- **Aim of the task**
Copy every line of the records below that holds the word "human".

- **Data for this task**
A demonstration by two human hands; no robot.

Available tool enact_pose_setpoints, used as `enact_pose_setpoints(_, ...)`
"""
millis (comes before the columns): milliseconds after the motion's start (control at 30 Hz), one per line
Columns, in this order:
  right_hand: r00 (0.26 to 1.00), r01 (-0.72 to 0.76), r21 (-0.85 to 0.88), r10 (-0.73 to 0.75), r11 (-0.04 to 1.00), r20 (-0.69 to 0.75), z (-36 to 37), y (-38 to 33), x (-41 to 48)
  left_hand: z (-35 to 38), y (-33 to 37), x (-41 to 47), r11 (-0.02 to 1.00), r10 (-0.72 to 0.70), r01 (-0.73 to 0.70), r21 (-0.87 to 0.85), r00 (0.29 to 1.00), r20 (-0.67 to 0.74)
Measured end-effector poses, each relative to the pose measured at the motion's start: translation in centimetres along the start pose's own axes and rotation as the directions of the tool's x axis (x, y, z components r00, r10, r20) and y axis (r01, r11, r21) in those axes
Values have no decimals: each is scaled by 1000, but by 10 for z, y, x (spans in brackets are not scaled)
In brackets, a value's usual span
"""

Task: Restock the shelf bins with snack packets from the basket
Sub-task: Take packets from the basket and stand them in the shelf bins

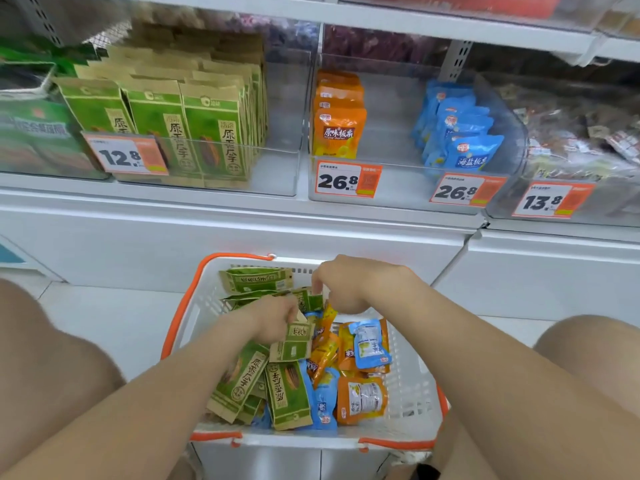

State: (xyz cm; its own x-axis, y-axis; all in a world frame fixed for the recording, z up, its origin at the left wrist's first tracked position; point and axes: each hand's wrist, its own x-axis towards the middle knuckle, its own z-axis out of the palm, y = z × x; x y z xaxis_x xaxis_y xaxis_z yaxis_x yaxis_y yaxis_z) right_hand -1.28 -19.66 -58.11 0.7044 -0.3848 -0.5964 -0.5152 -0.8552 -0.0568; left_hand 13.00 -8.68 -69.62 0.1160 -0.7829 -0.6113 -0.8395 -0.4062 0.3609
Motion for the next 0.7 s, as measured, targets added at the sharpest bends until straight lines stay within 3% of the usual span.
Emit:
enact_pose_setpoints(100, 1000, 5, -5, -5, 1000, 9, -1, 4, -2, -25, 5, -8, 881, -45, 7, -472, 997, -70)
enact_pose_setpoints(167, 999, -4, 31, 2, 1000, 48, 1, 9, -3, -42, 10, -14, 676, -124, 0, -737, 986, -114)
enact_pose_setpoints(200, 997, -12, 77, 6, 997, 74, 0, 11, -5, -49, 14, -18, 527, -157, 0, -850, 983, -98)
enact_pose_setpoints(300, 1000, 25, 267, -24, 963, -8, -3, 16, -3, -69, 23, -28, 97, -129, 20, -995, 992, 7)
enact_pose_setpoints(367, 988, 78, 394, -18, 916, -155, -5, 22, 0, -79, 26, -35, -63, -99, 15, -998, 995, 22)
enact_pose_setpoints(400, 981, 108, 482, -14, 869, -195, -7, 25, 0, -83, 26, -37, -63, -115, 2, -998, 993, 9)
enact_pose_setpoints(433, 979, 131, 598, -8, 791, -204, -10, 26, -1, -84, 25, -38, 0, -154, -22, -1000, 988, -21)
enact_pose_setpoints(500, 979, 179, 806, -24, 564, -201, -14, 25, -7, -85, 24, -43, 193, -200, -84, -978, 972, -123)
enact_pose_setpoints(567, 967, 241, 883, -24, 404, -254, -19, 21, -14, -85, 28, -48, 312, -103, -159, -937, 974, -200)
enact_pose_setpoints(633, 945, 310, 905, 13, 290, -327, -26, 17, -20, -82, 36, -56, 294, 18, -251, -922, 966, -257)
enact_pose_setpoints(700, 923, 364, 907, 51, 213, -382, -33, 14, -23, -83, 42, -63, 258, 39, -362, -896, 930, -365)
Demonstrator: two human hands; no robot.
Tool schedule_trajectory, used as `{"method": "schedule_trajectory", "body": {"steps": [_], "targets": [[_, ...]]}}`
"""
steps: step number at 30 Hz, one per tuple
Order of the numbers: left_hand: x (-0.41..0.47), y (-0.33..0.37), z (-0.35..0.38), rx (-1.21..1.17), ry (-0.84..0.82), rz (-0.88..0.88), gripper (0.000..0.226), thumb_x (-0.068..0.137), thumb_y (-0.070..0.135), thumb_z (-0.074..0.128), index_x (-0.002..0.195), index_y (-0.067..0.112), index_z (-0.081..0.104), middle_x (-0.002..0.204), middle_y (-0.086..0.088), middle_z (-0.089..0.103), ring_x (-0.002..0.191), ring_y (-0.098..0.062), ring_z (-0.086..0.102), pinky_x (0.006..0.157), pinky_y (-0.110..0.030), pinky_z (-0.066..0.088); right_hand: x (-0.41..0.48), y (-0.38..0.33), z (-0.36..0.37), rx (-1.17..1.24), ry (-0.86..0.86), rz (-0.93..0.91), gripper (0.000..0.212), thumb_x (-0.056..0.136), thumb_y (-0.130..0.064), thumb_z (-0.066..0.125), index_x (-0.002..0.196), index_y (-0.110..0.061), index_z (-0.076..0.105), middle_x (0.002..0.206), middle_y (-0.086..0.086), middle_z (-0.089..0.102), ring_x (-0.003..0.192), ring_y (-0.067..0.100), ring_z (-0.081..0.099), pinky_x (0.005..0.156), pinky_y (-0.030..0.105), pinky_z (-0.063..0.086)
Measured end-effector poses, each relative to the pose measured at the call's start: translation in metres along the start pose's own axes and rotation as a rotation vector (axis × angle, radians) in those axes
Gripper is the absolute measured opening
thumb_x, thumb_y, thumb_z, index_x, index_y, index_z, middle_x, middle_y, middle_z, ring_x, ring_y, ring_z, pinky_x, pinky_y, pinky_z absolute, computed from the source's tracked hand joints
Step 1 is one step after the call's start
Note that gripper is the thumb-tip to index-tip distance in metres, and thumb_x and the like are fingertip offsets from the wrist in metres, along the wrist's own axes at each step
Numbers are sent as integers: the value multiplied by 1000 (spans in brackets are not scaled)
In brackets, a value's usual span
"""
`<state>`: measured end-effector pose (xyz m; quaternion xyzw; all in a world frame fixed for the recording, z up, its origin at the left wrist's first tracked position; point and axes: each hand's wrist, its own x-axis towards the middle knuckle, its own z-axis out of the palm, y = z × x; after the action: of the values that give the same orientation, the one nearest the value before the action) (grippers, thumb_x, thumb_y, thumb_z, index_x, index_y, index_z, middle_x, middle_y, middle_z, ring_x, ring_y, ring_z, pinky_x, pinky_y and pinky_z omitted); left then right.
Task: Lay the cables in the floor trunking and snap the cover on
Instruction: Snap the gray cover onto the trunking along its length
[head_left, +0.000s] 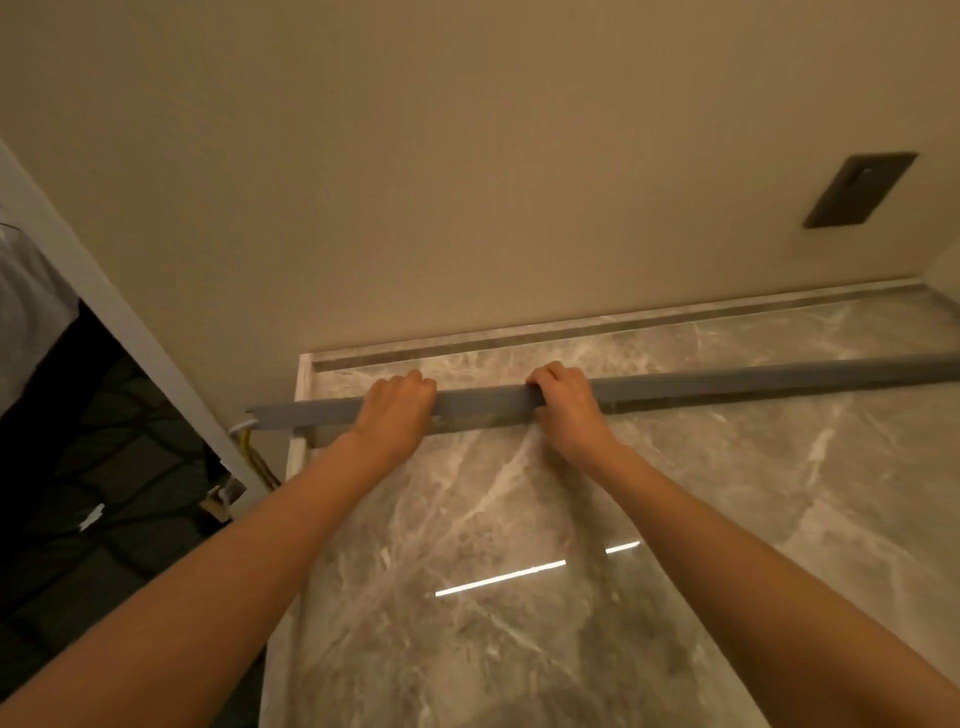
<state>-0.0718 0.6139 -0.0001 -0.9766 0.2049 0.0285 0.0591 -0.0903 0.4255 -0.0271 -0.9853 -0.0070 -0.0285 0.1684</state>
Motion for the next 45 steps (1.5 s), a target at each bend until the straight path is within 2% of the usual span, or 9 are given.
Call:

- **Solved problem**
A demonstration by two human hands; no robot.
Demonstrator: two human hands; no robot.

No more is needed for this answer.